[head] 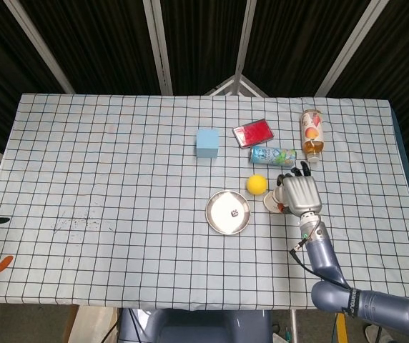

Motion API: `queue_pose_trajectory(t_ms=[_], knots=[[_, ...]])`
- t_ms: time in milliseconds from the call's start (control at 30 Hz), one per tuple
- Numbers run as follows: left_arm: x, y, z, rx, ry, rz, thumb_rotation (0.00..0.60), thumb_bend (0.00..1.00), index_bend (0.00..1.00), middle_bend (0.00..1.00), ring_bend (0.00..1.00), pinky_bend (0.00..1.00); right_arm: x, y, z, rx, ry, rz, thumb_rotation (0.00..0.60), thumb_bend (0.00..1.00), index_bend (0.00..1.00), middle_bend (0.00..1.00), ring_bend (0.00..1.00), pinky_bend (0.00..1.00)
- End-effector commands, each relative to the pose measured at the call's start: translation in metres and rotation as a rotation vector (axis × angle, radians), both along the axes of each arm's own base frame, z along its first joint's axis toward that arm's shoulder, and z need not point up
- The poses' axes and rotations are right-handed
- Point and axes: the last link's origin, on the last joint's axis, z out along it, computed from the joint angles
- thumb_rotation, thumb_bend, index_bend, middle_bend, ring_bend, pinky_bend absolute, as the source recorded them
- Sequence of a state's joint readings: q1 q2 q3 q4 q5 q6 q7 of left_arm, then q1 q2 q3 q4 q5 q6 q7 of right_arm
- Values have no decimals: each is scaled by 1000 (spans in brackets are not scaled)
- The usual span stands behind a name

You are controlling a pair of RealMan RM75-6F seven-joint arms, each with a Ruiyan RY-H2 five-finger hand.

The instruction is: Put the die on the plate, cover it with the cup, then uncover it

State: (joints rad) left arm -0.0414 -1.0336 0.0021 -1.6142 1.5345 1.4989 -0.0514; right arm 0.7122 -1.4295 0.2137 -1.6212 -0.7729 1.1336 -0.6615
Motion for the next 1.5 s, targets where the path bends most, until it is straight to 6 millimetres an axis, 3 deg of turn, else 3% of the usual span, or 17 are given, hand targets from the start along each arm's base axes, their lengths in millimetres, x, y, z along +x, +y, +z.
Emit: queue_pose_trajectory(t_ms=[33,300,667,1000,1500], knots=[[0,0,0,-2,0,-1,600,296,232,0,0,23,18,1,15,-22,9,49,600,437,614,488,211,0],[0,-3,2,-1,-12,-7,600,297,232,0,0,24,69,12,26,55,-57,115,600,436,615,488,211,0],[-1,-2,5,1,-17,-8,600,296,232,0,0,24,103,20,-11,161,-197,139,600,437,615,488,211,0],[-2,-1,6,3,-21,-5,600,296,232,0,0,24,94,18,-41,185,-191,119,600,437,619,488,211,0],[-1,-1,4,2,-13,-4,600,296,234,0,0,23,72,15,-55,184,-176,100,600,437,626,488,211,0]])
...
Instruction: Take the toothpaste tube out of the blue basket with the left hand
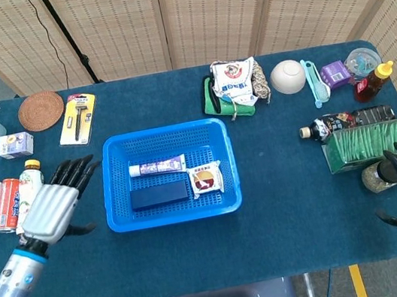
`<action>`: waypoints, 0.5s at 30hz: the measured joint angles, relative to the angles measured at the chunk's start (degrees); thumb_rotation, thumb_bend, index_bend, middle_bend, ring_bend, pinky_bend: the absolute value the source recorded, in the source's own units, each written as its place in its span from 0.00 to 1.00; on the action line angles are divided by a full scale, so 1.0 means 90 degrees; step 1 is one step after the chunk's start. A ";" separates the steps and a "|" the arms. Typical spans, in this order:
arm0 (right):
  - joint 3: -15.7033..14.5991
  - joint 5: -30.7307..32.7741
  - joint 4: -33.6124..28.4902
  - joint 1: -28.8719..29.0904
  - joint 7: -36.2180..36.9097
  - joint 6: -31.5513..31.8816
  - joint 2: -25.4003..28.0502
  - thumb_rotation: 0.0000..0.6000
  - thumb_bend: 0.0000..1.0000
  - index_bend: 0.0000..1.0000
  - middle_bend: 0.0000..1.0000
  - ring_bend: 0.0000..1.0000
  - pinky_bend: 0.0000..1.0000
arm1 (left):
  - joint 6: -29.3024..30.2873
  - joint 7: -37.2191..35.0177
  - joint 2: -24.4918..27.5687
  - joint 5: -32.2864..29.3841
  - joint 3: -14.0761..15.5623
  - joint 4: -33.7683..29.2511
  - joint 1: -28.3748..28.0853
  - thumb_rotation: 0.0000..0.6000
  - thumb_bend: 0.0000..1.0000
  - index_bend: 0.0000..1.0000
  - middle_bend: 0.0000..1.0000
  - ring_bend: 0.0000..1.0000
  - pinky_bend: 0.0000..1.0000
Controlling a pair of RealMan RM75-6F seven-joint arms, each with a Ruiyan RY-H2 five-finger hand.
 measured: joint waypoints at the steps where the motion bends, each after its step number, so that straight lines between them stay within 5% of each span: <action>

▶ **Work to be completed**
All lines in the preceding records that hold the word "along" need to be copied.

▶ **Exercise solution**
- End-effector commands, each relative to the pose measured at the call's start: translation in metres and rotation as a rotation vector (axis × angle, radians), both along the axes of each arm's own base frame, z along its first joint's axis toward that arm's shoulder, and z need not point up
- Point and axes: the last link's origin, on the last joint's axis, z out along it, computed from the joint angles
Motion for the next 1.5 s, targets where the path bends most, until it is straight to 6 millimetres an axis, 3 deg of turn, else 3% of the usual span, or 17 are given, hand targets from the start along each arm's base axes, their lengths in millimetres, x, y, z along +x, +y, +z.

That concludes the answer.